Methods:
Data from the National Inpatient Sample (NIS) were used for this study. NIS database has been made possible through sponsorship of federal agency for Healthcare Research and Quality (AHRQ). The main purpose of AHRQ is to enhance the quality, appropriateness, and effectiveness of health care services (9). NIS is publicly available all-payer administrative claims-based database. National estimates of the entire US hospitalized population were calculated using the Agency for Healthcare Research and Quality sampling and weighting method. Institutional review board approval was not required for this study given the de-identified nature of the NIS and its public availability.
We analyzed the NIS data from January 2007 to December 2017 using the International Classification of Disease, 9th Revision, Clinical Modification (ICD-9-CM) and International Classification of Disease, 10th Revision, Clinical Modification (ICD-10-CM) codes. Patients who sustained in-hospital SCA were identified by applying ICD-9-CM and ICD-10-CM codes of 99.60, 99.63 and 5A12012, respectively to any procedure field. These codes indicate utilization of cardiopulmonary resuscitation (CPR) and well representative of in-hospital SCA from administrative datasets as shown by the earlier studies (10,11). ESRD patients were then subsequently identified using ICD-9-CM and ICD-10-CM codes of 585.6 and N18.6, respectively. Patients were excluded if they were less than 18 years of age or had acute kidney injury (AKI) and prior history of renal transplantation.
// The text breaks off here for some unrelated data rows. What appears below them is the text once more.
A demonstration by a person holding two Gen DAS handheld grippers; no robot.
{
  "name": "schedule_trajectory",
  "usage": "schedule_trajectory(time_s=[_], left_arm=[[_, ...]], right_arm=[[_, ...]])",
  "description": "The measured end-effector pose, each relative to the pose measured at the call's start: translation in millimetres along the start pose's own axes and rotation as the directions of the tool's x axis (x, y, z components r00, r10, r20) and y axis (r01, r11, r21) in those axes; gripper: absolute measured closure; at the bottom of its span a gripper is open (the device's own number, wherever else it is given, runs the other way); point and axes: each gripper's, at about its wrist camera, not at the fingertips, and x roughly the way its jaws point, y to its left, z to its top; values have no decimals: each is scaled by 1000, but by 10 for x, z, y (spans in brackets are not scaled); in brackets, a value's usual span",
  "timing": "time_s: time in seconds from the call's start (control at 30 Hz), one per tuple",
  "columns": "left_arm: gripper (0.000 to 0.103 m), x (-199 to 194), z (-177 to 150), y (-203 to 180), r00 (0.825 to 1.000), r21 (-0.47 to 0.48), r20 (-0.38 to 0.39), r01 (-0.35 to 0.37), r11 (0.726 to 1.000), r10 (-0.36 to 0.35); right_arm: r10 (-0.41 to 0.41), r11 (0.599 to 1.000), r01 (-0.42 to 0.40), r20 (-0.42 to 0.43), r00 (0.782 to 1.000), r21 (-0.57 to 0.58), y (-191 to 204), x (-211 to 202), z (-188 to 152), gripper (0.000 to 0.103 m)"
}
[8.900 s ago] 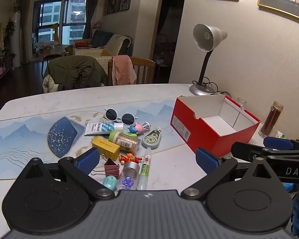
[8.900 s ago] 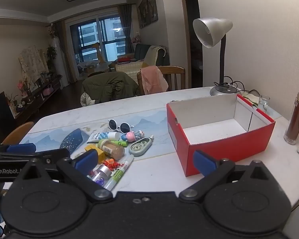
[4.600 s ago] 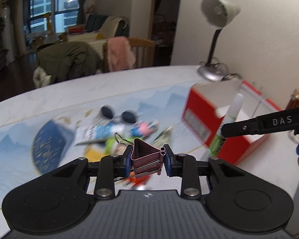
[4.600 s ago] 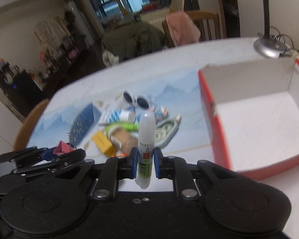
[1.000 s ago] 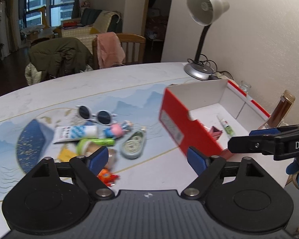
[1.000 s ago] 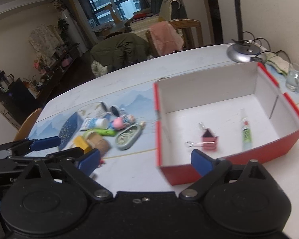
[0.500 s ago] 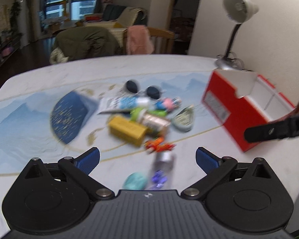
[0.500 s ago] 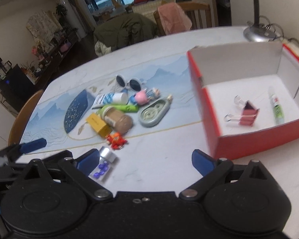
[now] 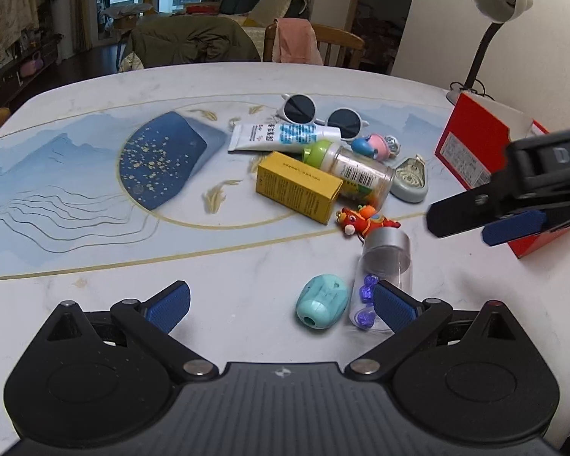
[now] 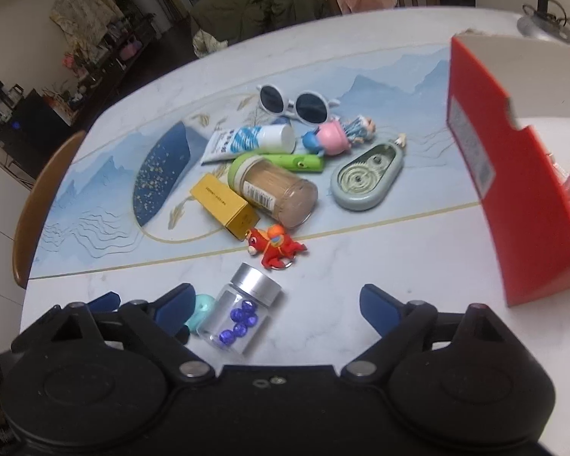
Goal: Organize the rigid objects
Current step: 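Grasp the clear jar of blue beads with the right gripper while the left grasps the teal eraser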
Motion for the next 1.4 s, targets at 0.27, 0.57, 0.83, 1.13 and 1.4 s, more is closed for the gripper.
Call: schedule_trajectory(time_s=[0.27, 0.57, 0.83, 1.13, 1.4], left_arm=[[0, 172, -54, 3, 1000, 12, -23, -7, 1000, 7], [3, 266, -77, -130, 999, 65, -34, 26, 998, -24], [29, 252, -68, -246, 999, 115, -20, 36, 993, -34], [65, 240, -65, -399, 999, 167, -31, 17, 986, -12], [71, 205, 17, -429, 999, 100, -48, 22, 995, -17]], right_arm=[[-26, 1000, 25, -73, 997, -12, 134, 296, 12, 17], [-27, 999, 23, -127, 991, -37, 196, 453, -39, 27], [-11, 999, 4, -140, 990, -48, 170, 492, -76, 43], [22, 999, -27, -131, 991, -40, 83, 434, -89, 60], [42, 998, -46, -85, 996, -45, -40, 220, -94, 62]])
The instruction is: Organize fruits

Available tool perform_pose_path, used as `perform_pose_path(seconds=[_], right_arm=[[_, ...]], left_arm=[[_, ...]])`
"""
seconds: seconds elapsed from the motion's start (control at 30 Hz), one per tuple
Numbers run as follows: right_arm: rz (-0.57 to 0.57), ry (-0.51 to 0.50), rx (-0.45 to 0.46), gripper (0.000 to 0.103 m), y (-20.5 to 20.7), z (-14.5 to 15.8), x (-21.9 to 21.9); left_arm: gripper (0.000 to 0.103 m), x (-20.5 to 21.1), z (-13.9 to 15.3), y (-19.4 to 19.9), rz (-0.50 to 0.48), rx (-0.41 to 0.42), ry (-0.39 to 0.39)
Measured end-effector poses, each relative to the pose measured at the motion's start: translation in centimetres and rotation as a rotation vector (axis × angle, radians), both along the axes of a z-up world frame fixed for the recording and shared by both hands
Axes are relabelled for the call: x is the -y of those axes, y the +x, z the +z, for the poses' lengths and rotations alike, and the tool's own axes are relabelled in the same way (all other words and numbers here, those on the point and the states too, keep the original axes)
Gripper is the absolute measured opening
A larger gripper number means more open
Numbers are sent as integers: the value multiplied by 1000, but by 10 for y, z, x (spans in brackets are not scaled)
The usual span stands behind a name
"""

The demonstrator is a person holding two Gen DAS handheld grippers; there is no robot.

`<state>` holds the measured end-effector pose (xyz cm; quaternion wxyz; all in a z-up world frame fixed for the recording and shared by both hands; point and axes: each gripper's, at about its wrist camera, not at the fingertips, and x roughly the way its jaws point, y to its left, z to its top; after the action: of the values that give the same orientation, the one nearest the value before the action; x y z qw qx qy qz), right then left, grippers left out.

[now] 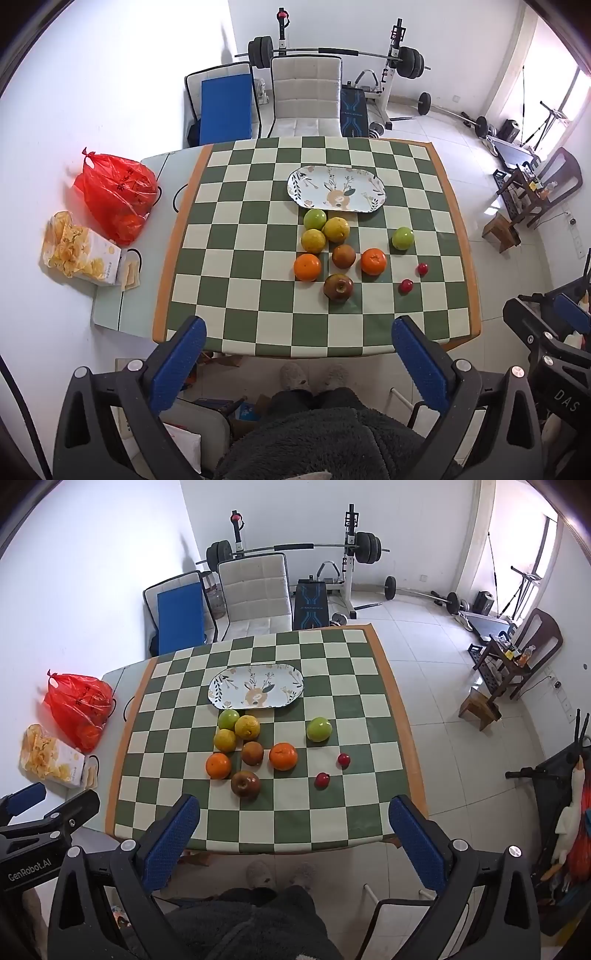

Baseline characteristics and outcomes were compared in ESRD patients who sustained in-hospital SCA to non-ESRD patients with in-hospital SCA. Propensity score matching was also done to balance confounding variables and outcomes were again assessed in both groups. Trends in in-patient mortality and length of stay (LOS) were also assessed. Predictors of in-patient mortality in ESRD patients after a SCA event were also analyzed.
Age, race, median income, urban/rural hospital, US region and Elixhauser comorbidities were selected for analysis. Descriptive statistics were presented as frequencies with percentages for categorical variables and as means with standard deviations or median with interquartile range as appropriate for continuous variables. Baseline characteristics were compared using a Pearson𝜒2 test for categorical variables and independent samples t-test or non-parametric tests for continuous variables as appropriate. Median LOS, median cost of stay and mortality were calculated. The median cost of stay was adjusted for inflation (in comparison to December 2017). Simple linear regression or Chi-Square test was used for trend analysis over the study years as appropriate. To mitigate the risk of confounding and selection bias, a nearest neighbor 1:1 propensity score (PS) matching was done using a caliper width of 0.2. In this way, ESRD and non-ESRD patients were well matched with respect to demographic variables as shown in table 1. Predictors of mortality in ESRD patients who sustained in-hospital SCA were analyzed using a logistic regression model. A forward stepwise entry model was used for this purpose. Initially, all variables, which were significantly associated with mortality with a p value of less than 0.05 in univariate analysis, were entered in the model from the baseline table. Subsequently only those variables are retained in the model which were associated with mortality with a p value of less than 0.10 during forward entry. A type I error of less than 0.05 was considered statistically significant. All statistical analyses were performed using statistical package for social science (SPSS) version 26 (IBM Corp) and R version 3.5.